## How to complete this task
Everything from the first line of the records to the line containing "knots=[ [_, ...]", inclusive, is to be extracted exactly, and nothing more.

## Data shown

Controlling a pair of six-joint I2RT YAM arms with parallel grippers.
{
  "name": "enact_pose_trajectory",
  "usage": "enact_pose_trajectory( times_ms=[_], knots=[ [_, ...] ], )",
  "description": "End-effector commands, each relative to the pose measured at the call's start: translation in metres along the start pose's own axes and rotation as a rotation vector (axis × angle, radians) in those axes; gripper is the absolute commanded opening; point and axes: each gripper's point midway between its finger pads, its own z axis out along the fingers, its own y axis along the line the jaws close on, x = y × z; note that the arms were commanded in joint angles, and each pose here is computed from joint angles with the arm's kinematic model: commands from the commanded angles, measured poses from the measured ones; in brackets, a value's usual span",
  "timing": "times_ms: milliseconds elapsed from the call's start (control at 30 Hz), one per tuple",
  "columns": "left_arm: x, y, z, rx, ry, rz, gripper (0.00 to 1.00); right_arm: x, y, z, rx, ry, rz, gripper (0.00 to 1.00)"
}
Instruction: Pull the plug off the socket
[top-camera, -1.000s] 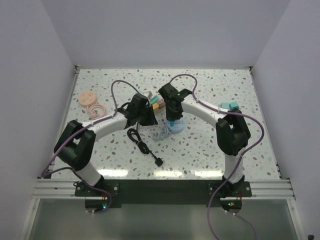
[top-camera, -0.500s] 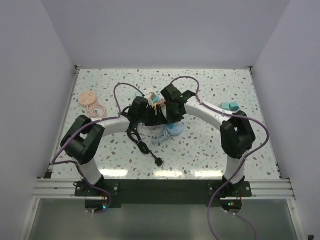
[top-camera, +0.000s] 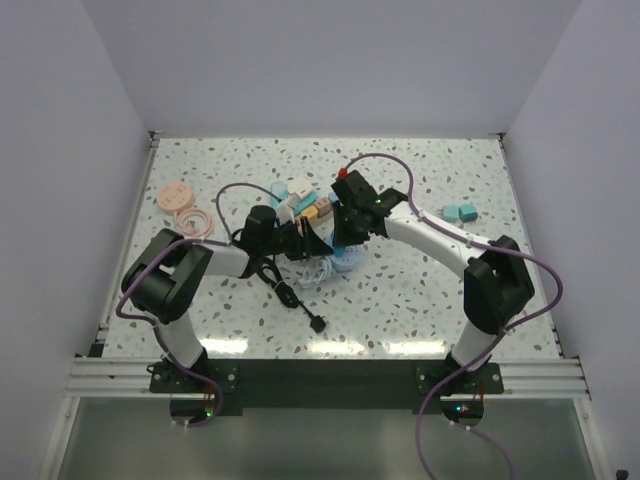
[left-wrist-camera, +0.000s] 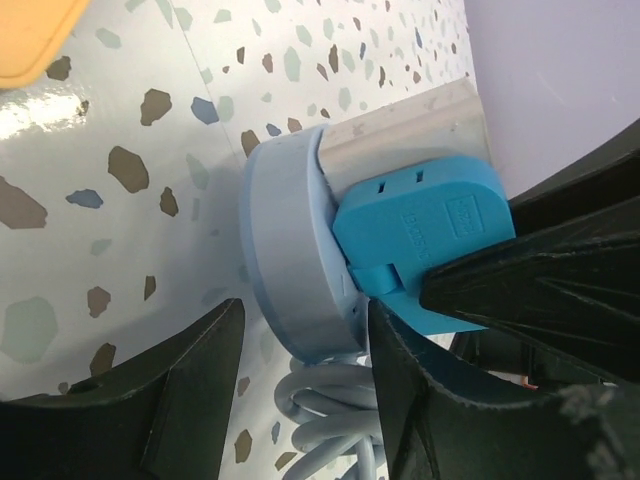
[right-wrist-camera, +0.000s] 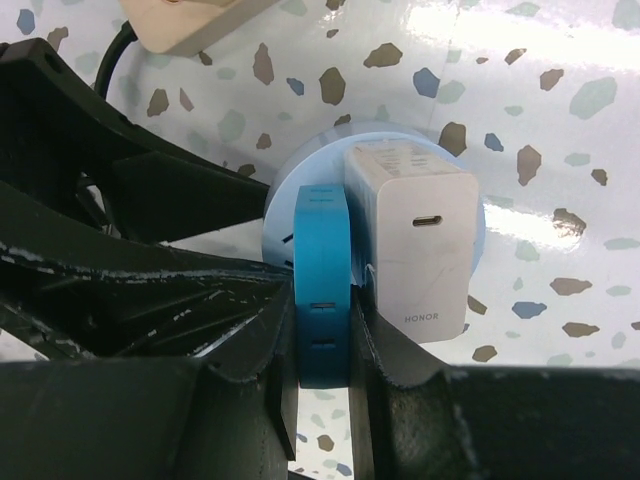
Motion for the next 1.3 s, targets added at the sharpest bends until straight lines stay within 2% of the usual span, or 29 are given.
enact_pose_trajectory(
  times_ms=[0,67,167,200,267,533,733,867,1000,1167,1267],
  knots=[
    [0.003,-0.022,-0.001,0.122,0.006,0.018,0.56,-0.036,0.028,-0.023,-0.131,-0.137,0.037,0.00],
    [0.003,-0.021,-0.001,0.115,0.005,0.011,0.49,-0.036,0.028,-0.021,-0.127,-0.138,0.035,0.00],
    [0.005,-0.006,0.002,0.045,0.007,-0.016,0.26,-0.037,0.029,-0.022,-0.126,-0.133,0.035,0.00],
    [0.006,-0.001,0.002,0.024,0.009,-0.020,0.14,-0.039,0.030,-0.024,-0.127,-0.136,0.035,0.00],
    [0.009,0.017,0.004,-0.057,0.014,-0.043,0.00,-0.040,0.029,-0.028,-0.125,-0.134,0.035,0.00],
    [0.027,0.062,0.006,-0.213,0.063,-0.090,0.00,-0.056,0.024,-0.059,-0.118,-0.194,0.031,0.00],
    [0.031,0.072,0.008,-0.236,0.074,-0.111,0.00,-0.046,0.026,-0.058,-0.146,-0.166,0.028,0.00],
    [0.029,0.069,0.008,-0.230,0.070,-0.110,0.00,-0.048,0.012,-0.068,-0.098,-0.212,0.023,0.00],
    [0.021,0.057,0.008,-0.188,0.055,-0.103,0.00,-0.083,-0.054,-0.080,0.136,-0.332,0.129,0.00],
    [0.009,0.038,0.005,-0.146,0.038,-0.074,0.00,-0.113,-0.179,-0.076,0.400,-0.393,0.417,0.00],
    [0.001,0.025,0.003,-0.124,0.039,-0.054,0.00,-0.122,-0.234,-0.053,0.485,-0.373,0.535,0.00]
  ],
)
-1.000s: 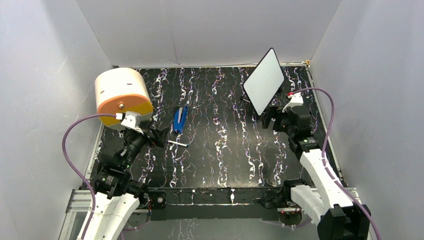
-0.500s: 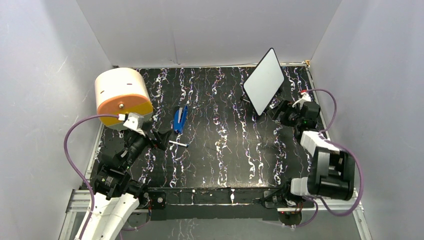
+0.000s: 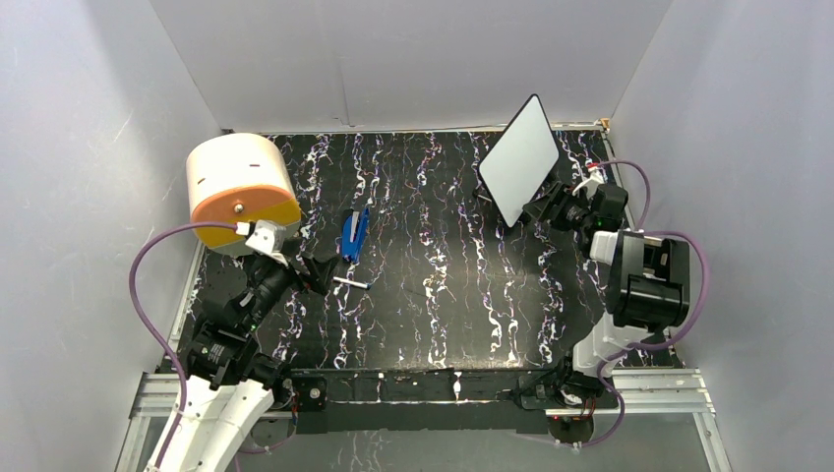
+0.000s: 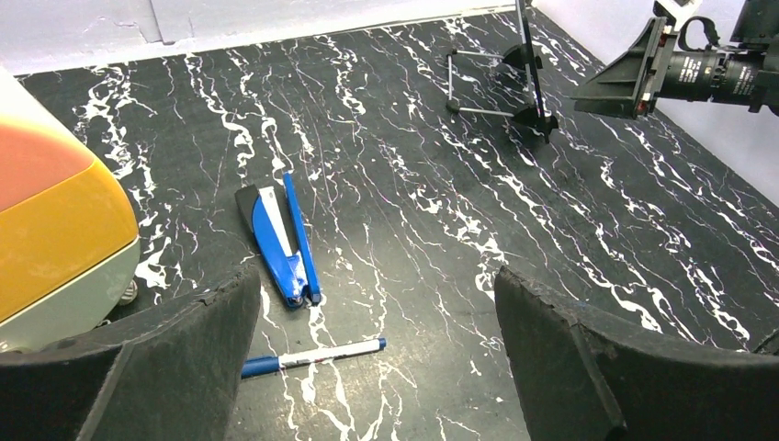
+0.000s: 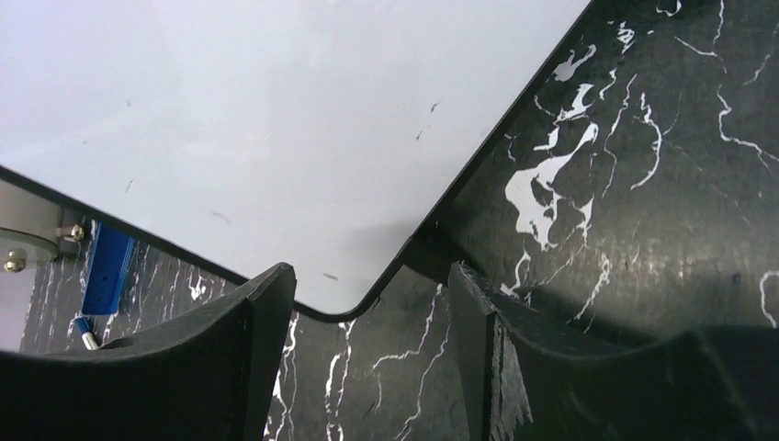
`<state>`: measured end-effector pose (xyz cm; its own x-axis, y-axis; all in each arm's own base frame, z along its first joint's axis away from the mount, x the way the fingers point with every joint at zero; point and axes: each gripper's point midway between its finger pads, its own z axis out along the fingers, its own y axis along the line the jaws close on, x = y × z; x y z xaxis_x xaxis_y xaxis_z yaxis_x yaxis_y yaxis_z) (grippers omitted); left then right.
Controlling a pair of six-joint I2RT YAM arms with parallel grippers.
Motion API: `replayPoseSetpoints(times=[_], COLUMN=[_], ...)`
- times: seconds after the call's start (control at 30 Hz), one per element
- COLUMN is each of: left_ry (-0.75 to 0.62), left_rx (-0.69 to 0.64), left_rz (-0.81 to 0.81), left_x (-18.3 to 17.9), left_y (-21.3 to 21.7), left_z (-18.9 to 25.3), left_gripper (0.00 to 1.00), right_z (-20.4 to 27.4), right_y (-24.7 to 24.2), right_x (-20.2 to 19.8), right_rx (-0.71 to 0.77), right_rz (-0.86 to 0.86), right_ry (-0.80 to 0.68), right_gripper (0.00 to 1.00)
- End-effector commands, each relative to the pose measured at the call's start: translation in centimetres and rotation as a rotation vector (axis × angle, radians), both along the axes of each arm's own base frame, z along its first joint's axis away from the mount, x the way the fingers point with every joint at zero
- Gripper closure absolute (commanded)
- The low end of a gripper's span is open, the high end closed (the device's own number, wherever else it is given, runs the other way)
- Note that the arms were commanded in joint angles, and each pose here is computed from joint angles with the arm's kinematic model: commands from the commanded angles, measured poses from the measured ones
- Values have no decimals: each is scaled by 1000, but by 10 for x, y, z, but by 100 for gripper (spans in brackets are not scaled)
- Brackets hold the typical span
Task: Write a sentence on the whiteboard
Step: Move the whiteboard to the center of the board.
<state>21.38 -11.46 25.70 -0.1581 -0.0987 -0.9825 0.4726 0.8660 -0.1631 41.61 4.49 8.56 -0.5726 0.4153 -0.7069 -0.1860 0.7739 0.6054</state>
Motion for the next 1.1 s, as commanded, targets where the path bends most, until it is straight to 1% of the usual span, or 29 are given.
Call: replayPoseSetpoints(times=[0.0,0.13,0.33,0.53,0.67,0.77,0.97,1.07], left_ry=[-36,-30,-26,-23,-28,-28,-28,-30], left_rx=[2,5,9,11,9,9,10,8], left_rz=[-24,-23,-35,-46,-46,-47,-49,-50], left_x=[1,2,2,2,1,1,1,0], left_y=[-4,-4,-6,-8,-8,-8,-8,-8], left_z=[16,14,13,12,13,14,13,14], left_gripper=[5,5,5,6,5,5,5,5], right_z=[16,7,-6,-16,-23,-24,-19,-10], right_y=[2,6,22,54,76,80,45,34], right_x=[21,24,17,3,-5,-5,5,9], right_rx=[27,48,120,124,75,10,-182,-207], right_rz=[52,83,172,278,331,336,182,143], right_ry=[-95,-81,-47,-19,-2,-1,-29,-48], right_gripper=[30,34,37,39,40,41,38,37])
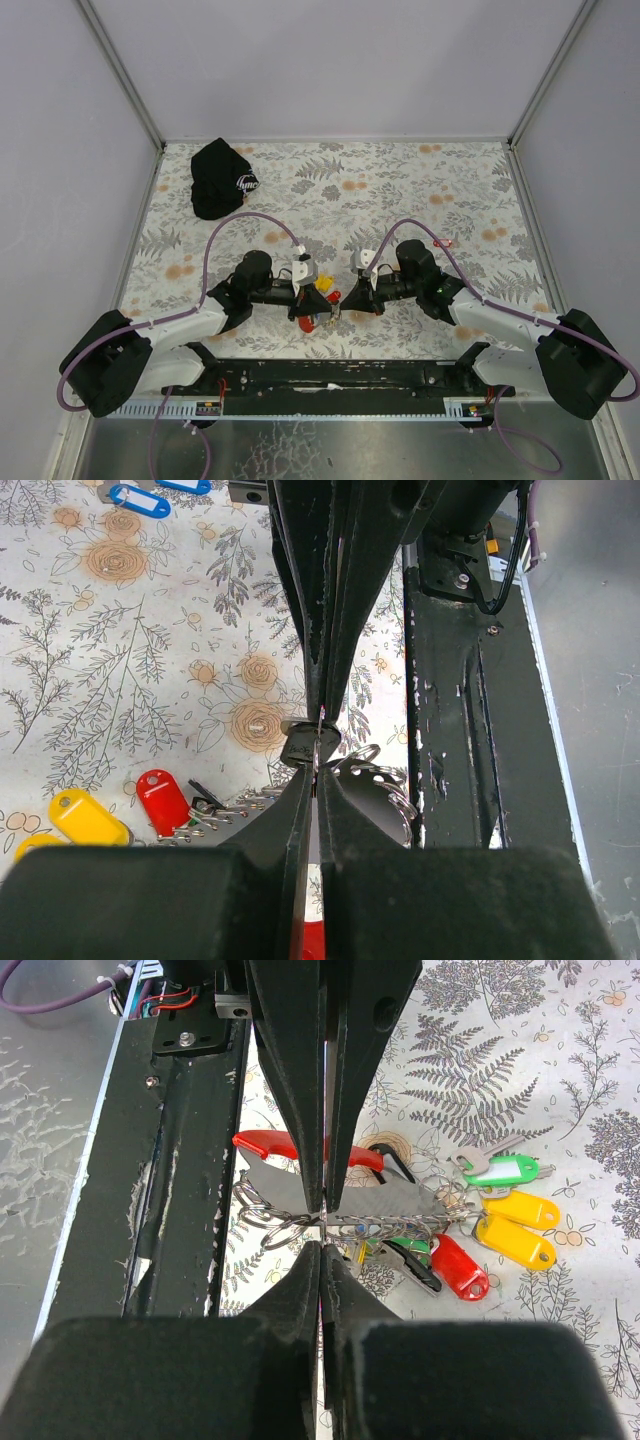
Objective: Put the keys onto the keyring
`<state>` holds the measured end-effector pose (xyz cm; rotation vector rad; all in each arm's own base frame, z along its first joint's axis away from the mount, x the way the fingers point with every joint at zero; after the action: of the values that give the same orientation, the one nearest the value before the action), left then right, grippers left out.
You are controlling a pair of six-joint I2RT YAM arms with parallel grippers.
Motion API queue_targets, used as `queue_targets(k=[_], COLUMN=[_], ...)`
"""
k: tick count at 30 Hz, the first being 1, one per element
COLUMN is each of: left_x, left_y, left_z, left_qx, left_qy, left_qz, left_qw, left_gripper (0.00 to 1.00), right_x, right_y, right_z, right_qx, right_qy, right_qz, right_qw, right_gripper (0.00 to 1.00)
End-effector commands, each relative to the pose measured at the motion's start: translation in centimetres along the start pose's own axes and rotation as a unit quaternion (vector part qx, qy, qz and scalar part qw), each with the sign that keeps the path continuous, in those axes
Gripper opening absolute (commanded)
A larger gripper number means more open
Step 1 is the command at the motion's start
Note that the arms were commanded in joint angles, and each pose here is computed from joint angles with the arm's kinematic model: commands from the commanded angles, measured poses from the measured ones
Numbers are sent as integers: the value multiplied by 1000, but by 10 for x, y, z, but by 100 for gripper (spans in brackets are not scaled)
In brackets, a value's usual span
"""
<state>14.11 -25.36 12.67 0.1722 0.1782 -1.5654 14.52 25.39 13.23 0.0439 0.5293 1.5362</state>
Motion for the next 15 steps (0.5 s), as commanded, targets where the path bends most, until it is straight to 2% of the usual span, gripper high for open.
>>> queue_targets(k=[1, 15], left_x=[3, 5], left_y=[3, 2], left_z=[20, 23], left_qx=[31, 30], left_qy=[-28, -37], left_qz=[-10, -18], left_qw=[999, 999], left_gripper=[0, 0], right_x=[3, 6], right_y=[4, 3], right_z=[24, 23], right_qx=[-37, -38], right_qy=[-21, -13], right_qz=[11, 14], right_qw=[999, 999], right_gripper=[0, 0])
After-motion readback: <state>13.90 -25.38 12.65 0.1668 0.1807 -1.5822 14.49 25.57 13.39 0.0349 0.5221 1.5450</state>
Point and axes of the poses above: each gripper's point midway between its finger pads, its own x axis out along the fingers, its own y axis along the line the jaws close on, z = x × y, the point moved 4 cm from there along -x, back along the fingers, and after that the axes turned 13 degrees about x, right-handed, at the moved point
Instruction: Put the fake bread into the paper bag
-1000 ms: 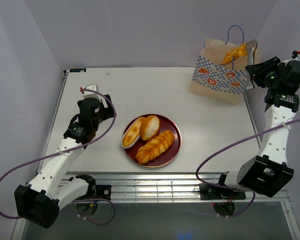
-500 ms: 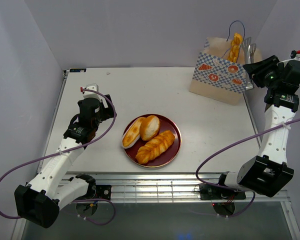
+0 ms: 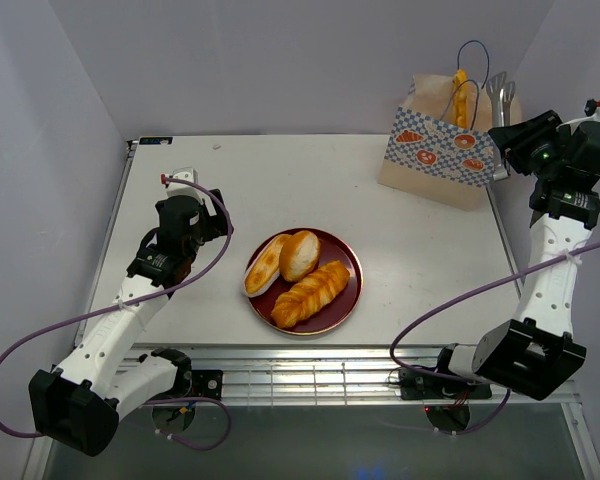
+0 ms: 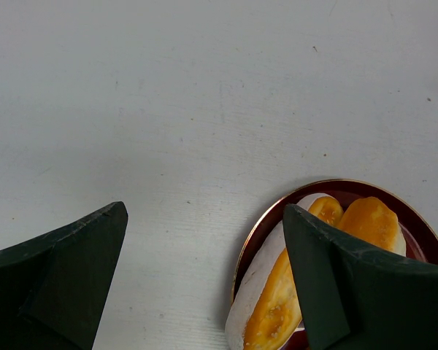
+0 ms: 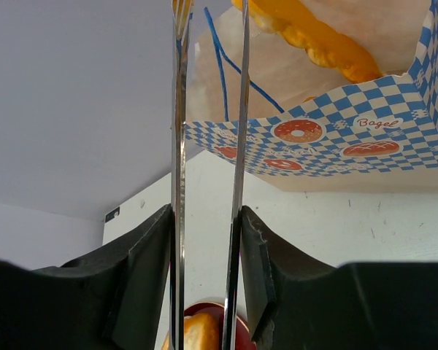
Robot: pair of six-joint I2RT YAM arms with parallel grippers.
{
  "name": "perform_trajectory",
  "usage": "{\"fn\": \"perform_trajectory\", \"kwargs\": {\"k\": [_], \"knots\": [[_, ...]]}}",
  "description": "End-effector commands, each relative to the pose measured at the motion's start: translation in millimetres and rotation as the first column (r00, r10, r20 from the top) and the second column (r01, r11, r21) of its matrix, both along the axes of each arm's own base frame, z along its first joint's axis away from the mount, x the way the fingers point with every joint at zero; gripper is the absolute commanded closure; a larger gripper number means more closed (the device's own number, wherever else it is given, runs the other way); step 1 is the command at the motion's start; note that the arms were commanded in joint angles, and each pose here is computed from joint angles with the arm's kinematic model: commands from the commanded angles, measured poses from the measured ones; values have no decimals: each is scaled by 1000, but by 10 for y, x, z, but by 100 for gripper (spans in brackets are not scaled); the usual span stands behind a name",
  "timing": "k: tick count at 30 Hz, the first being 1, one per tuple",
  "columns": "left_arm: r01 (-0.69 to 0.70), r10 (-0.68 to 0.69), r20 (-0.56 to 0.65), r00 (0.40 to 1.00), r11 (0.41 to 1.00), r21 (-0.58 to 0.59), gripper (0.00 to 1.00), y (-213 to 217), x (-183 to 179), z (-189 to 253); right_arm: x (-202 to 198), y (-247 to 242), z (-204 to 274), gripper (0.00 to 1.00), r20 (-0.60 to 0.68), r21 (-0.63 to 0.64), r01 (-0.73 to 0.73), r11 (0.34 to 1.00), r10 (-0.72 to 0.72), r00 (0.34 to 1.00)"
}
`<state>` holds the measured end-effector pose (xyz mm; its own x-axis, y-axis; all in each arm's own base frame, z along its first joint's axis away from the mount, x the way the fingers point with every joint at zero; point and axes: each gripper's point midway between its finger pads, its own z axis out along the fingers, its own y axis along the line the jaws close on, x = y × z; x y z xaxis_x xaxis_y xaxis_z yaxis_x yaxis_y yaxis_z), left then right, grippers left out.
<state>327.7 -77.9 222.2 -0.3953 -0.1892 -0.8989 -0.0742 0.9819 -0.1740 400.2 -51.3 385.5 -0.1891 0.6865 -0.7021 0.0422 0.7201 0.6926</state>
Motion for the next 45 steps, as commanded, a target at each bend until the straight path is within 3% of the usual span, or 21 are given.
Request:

## Solution for this problem
Controlling a pair of six-joint I2RT YAM arms with parallel grippers.
{
  "name": "enact_pose_trajectory",
  "usage": "enact_pose_trajectory( times_ms=[_], knots=[ [_, ...] ], )",

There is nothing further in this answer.